Salesforce is seeking a Lead Site Reliability Engineer to join their Marketing Automation Platform & Data Operations team within the Marketing Technology organization. This role is crucial in ensuring the reliability and operational efficiency of Salesforce's critical Marketing Technology ecosystem. The position requires an experienced engineer who will bridge software engineering and system administration, with particular focus on monitoring, visualization, and alerting tools.
The ideal candidate will take ownership of service reliability, lead incident investigations, and drive automation initiatives to enhance system stability. They will work with various monitoring and visualization platforms including Datadog, Splunk, Grafana, and New Relic, while managing reliability within the Salesforce ecosystem including Slack, Data Cloud, Tableau, and Heroku.

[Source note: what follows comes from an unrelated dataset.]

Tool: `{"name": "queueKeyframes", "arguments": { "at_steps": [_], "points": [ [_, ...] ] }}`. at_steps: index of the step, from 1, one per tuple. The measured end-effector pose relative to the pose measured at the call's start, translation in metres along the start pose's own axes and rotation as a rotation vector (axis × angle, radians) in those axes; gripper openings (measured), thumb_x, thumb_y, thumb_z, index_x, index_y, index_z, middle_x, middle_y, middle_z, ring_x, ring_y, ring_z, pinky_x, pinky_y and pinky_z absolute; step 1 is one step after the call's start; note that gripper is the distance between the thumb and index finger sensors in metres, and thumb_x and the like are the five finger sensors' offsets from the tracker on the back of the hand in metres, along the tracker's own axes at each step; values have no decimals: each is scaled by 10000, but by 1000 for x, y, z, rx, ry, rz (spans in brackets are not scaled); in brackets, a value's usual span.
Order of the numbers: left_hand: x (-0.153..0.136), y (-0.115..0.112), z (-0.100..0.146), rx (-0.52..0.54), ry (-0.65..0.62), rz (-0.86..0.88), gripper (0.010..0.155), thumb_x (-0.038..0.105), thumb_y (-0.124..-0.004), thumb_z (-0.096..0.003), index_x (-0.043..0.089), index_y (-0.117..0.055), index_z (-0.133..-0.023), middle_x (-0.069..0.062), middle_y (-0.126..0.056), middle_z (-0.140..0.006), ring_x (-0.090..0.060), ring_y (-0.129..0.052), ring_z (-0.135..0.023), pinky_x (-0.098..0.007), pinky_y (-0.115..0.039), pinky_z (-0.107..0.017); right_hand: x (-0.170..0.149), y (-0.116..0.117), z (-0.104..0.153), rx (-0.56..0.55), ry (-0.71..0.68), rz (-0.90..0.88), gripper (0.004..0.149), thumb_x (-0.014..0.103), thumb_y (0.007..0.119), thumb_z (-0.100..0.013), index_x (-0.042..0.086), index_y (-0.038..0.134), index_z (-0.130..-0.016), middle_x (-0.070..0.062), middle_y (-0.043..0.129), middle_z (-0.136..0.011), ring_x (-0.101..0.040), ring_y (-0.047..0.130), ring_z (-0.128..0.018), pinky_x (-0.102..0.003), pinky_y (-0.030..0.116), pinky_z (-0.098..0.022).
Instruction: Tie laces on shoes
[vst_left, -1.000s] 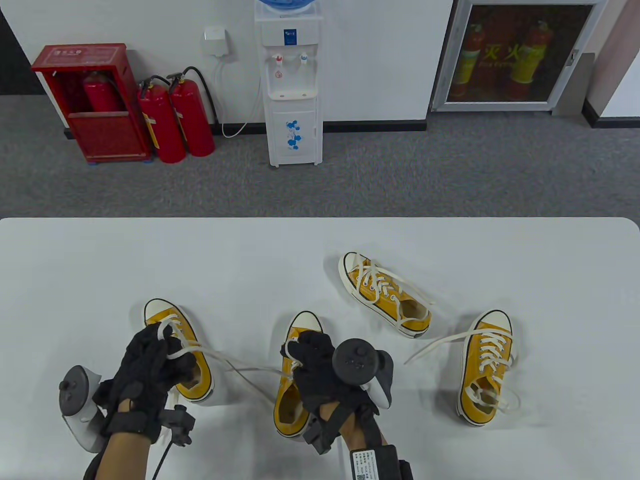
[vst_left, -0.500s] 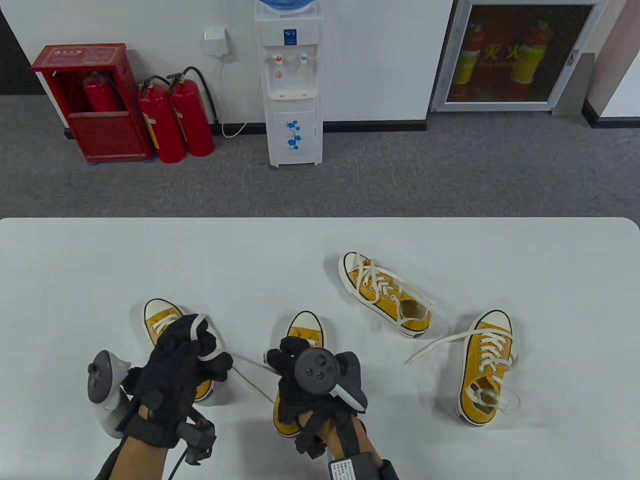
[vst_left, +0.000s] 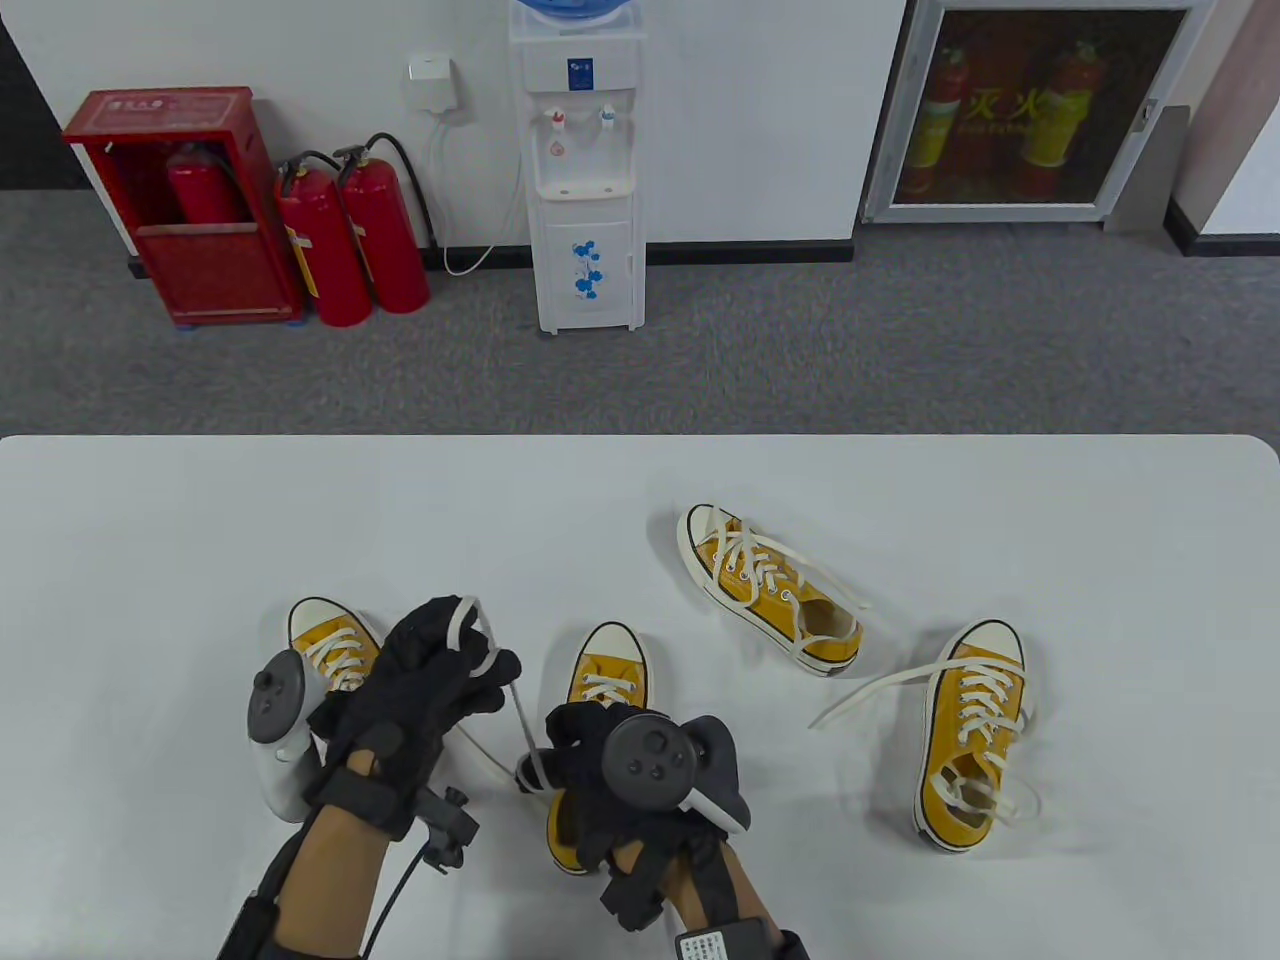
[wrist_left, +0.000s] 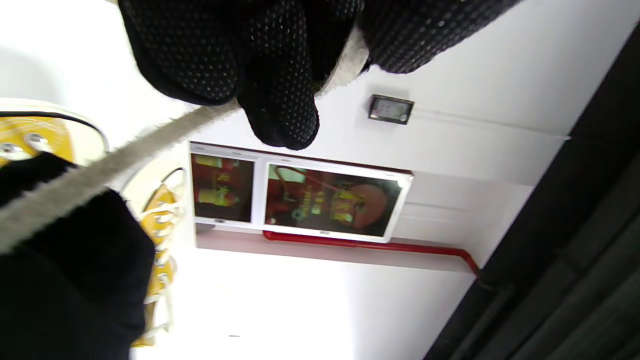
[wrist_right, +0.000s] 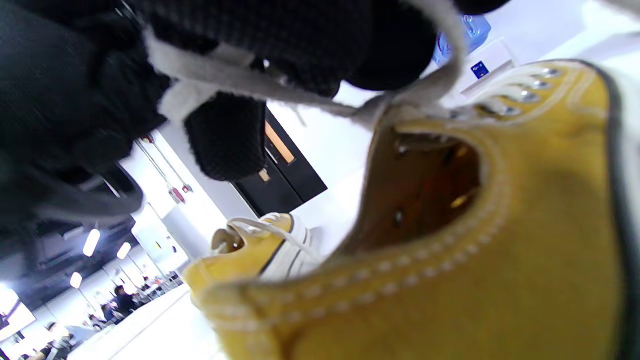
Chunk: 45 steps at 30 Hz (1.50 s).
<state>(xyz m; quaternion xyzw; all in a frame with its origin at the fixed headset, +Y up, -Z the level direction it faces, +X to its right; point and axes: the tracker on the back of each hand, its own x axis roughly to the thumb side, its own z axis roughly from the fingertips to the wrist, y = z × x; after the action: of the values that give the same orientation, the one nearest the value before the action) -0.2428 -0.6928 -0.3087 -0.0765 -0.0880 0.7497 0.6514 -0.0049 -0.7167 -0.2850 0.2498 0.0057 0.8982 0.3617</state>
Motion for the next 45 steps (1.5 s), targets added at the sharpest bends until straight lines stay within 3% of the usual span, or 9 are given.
{"name": "queueKeyframes", "arguments": {
  "at_steps": [7, 15, 24, 31, 40, 45],
  "points": [
    [-33, -7, -9, -26, 94, 2, 601, 349, -750, -527, 311, -499, -1071, 40, -756, -949, -227, -968, -881, -515, -793, -641, -25, -5, 0, -16, 54, -330, 469, 60, 770, -374, 332, 1074, -606, -3, 716, -963, -241, 798, -655, -664, 378, -673],
    [-69, -15, -6, -49, 180, -18, 597, 341, -733, -527, 301, -496, -1074, 28, -747, -952, -234, -969, -873, -507, -802, -620, -49, -3, 3, -14, 134, -601, 462, 82, 773, -387, 320, 1041, -677, -1, 604, -1054, -234, 790, -672, -669, 377, -677],
    [-78, -13, 5, -2, 189, 31, 586, 334, -739, -516, 276, -527, -1060, -2, -774, -919, -245, -1000, -820, -511, -822, -586, -56, 7, 5, -7, 155, -744, 459, 145, 800, -413, 265, 939, -833, 5, 615, -1092, -230, 804, -680, -655, 402, -682],
    [-79, -12, 7, 13, 215, 48, 576, 330, -741, -519, 255, -541, -1054, -23, -781, -898, -258, -1009, -759, -526, -818, -560, -59, 6, 7, -18, 160, -763, 466, 170, 808, -415, 294, 925, -848, 18, 637, -1091, -221, 824, -676, -643, 420, -684],
    [-79, -12, 7, 43, 280, -193, 565, 348, -756, -513, 214, -591, -1036, -46, -830, -819, -247, -1034, -550, -491, -850, -453, -65, 4, 9, -44, 174, -836, 471, 185, 810, -426, 274, 898, -880, 12, 695, -1071, -226, 847, -669, -657, 447, -675],
    [-76, -13, 6, 34, 318, -456, 562, 363, -759, -510, 200, -614, -1028, -38, -860, -773, -216, -1048, -472, -466, -871, -402, -64, 3, 9, -56, 179, -856, 475, 190, 810, -431, 282, 884, -891, -2, 748, -1035, -231, 849, -668, -662, 452, -674]
  ]
}}
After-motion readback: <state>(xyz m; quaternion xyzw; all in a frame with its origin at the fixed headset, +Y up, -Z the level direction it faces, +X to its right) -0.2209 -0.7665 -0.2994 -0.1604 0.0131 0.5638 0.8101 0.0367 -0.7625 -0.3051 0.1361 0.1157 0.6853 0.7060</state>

Key responsibilities include managing cloud infrastructure, implementing Infrastructure as Code, maintaining CI/CD pipelines, and leading incident response efforts. The role requires expertise in scripting languages like Python, Go, and Java, along with strong experience in cloud platforms (AWS, Azure, GCP) and tools like Terraform and Kubernetes.
The position offers competitive compensation ranging from $200,800 to $276,100 for California-based roles, along with comprehensive benefits including medical, dental, vision coverage, 401(k), and stock purchase options. This is a hybrid role based in San Francisco, offering the flexibility of both office and remote work.
The successful candidate will have 8+ years of relevant experience, demonstrate strong leadership and communication skills, and have a proven track record in maintaining high-reliability systems at scale. They will join a team committed to ensuring trust and security while driving innovation in Salesforce's marketing technology infrastructure.